To an outsider, it seems like Unmanned Aerial Vehicles (UAVs, or more commonly, drones) get a bad press. From disrupting Gatwick airport, attacking oil installations in Saudi Arabi or dropping drugs into prison, there’s a lot of focus on the negative. And that’s without the worry of a well-known parcel delivery company potentially filling the skies with noisy buzzing, or people snooping on another’s privacy. But drones are already saving lives, making infrastructure safer and saving money for companies across the UK, and there’s a whole new industrial sector developing offering drone services, software and analysis. The technology is changing rapidly, and in this space, the regulatory environment needs to develop too, securing benefits that drones can bring whilst tackling issues of safety, security, privacy and noise.

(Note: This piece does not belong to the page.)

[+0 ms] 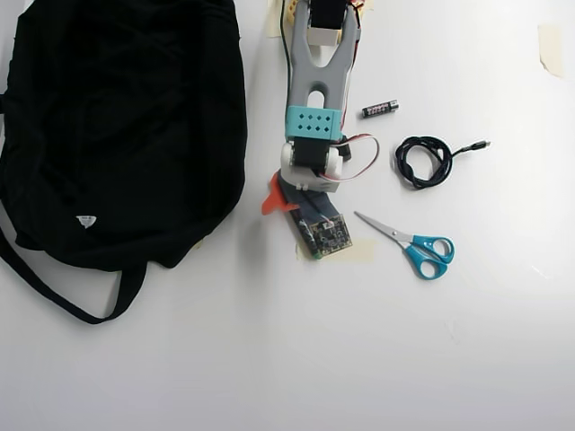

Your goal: Put the green marker into the black bag

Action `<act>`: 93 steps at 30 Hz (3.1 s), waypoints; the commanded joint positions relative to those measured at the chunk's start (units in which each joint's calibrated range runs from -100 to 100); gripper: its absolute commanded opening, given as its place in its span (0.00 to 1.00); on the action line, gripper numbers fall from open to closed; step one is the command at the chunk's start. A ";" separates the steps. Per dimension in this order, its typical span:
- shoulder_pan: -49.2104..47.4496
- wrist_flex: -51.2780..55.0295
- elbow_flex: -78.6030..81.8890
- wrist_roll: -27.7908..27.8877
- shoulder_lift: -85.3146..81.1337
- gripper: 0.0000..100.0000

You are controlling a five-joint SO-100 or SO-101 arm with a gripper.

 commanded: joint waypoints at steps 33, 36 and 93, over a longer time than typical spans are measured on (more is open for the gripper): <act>-0.31 0.43 -2.00 0.30 -0.30 0.32; -0.16 0.43 -2.00 0.30 -0.30 0.31; 0.14 0.35 -2.27 1.19 -0.64 0.17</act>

This challenge led the Foundation for Science and Technology and the Royal Society of Edinburgh to develop a pair of discussion events, one in London and the other in Edinburgh, on the industrial use of drones. Those events explored the overall commercial opportunity from drones, and their use in particular sectors – from inspecting oil tankers at sea, to checking levels of radiation at Chernobyl. Jobs that would previously take a week could be done in two hours, and the level of cost was sufficiently low that areas of minor damage that would previously have been discovered once and led to a precautionary shut down could now be inspected on multiple occasions to monitor changes – keeping open facilities at significant savings in money.
Future regulation will probably need systems to monitor where all drones are, or at least those above a certain weight, with additional safeguards when flying Beyond Visual Line of Site. Pilots will need to be licensed, and cities will have a great say in where, when and how their lower level airspace can be used. As with all technologies, malicious use is more than possible, but there is a balance to be made here, and the opportunities are huge. Drones are here to stay; the challenge is to regulate such that this is overwhelmingly a good thing.